Energy News Beat
A Greek shipping company has pleaded guilty and was sentenced for violating the Act to Prevent Pollution from Ships (APPS) and falsification of records.
Eurobulk, run by the Pittas family, admitted to violating APPS in April 2023 during a port call by the Good Heart in the port of Corpus Christi as well as falsification of records during that same port call.
US district judge Nelva Gonzales Ramos has now ordered the company to pay a criminal fine of $1.125m. The company must also serve a four-year-term of probation during which it will be subject to an environmental compliance plan with a monitorship to ensure future compliance.
“It is crucial that we strive to eliminate threats to our waters through holding overseas corporations accountable,” said US attorney Nicholas Ganjei. “Our office will continue to seek justice when foreign vessels fail to comply with the APPS and then seek to cover it up. The environmental harm inflicted and falsification of records merit the sentence imposed today.”

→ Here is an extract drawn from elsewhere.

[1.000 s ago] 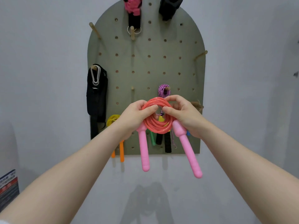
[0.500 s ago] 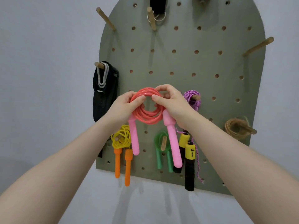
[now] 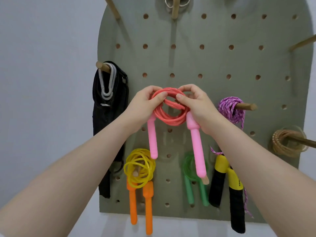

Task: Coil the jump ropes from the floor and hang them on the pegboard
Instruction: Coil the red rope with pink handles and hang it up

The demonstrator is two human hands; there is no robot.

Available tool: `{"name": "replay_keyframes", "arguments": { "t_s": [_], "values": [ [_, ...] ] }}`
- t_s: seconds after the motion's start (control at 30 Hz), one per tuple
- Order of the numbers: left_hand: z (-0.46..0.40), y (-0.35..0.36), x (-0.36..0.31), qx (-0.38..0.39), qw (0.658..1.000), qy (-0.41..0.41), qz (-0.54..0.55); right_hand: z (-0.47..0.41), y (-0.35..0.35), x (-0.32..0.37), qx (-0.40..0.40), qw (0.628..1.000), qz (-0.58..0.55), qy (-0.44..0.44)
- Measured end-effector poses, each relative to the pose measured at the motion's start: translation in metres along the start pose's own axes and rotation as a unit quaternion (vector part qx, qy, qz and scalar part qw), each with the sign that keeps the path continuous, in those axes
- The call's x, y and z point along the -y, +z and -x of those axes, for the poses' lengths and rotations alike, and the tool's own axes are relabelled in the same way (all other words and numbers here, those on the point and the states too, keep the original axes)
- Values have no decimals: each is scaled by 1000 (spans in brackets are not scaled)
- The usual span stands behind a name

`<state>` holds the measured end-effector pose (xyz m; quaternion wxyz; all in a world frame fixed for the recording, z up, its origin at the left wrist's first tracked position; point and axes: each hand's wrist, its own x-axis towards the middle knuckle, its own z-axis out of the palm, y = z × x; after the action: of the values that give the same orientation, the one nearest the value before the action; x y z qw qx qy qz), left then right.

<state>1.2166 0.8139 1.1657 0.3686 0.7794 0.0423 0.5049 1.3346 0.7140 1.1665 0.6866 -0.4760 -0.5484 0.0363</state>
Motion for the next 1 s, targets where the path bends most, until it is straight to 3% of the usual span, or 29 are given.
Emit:
{"name": "replay_keyframes", "arguments": {
  "t_s": [0.2,0.37,0.43,0.5,0.6,0.7,0.83,0.87,1.0],
  "values": [
    [6,-2,18,28,999,30,33,15,2,-7,-10,999,41,-33],
    [-14,6,35,5,994,72,-81,-2,5,-23,-86,982,167,-22],
    [-21,12,44,-33,970,124,-207,-11,6,-30,-128,967,220,-15],
    [-25,16,51,-85,915,172,-355,-16,5,-33,-167,948,271,-24],
    [-32,20,52,-50,881,165,-441,-19,7,-33,-186,942,276,-47],
    [-35,22,56,-12,883,147,-445,-16,15,-35,-200,922,329,-54],
    [-29,17,58,52,897,144,-414,2,24,-43,-144,804,576,-35],
    [-27,14,58,68,900,144,-405,8,26,-43,-123,790,600,-24],
    [-6,10,51,67,927,143,-340,31,23,-34,-109,801,588,-40]
  ]
}}
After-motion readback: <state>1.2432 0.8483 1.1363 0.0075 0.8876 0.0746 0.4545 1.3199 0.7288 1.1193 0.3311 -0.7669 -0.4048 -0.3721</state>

The Good Heart’s former chief engineer, Greek national Christos Charitos, 72, previously pleaded guilty and was sentenced for an APPS charge for failing to record discharges in the vessel’s Oil Record Book (ORB). Christos was ordered to pay a $2,000 fine.

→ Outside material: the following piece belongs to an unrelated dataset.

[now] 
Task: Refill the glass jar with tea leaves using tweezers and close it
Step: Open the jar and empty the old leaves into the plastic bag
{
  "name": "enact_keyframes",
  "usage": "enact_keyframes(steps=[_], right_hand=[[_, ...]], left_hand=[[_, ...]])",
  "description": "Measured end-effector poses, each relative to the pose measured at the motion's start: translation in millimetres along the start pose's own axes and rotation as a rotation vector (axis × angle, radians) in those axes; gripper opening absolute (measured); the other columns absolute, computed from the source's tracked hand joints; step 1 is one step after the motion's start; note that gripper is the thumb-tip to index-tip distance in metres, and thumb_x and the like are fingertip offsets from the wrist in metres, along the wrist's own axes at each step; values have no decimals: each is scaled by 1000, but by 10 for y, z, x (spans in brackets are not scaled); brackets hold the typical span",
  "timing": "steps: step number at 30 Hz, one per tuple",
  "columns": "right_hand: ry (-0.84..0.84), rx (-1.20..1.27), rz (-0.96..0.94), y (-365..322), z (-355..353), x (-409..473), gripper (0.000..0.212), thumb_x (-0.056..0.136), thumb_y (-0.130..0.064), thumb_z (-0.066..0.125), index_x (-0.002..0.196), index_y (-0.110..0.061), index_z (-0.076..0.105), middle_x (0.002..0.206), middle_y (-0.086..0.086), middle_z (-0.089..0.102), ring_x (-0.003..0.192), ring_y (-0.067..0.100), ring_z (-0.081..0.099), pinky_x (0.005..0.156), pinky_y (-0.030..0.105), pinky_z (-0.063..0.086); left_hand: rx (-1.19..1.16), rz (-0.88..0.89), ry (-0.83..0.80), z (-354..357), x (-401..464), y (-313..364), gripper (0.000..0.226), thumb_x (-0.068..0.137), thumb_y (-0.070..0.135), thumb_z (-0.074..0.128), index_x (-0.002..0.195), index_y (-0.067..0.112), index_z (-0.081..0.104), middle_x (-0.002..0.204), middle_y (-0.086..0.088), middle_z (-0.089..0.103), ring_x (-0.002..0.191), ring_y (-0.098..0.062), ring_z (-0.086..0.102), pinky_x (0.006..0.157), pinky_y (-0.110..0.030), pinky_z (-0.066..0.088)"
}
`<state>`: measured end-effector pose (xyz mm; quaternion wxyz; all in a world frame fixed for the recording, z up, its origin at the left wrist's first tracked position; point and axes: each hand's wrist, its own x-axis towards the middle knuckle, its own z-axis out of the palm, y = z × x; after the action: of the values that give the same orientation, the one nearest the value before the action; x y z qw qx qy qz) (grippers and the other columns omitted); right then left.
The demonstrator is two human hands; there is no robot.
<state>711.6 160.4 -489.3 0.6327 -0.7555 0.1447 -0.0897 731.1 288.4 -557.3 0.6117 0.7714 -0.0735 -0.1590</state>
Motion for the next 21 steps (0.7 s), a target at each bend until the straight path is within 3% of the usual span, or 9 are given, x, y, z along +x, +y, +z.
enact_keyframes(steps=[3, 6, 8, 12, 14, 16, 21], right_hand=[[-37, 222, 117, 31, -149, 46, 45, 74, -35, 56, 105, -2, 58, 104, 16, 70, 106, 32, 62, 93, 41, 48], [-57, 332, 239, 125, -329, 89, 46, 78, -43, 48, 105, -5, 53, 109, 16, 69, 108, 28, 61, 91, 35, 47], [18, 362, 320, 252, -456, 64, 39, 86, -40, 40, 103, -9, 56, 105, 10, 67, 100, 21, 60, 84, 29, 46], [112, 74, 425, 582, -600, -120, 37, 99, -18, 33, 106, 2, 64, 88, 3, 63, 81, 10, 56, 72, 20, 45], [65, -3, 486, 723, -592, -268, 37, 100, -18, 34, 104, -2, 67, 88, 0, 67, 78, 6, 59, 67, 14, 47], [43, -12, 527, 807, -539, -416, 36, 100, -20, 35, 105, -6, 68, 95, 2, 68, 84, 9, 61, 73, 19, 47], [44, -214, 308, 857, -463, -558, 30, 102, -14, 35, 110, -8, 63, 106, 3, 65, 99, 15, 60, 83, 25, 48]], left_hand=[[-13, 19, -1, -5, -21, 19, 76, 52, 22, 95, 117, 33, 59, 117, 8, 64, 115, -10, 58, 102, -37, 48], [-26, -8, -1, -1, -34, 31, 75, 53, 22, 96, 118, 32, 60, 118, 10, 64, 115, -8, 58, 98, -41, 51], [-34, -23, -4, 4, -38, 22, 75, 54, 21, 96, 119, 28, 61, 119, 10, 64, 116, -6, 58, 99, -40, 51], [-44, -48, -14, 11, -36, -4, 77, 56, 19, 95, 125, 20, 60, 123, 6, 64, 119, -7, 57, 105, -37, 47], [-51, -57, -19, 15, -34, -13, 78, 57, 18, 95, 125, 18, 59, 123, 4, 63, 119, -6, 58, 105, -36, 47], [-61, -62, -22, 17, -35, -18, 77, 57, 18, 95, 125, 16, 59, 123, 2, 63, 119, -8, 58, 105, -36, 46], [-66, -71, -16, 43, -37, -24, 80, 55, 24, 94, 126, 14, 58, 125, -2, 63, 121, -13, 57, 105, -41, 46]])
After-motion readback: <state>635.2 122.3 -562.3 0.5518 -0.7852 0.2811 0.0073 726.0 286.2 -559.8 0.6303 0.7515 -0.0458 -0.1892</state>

On at least two occasions in April 2023, Charitos ordered lower ranking engine personnel to discharge the contents of the duct keel – a pipe tunnel that begins in the engine room and runs forward under the cargo holds – directly into the sea without using the Oily Water Separator (OWS). The discharges contained oil.
Also in April 2023, Charitos ordered the second engineer to make a fresh water connection to the OWS. By making such a connection, the oil content meter on the OWS was tricked so that the OCM could not verify the actual oil content of the discharge from the OWS. All of these discharges should have been recorded in the ORB. However, no entries were made.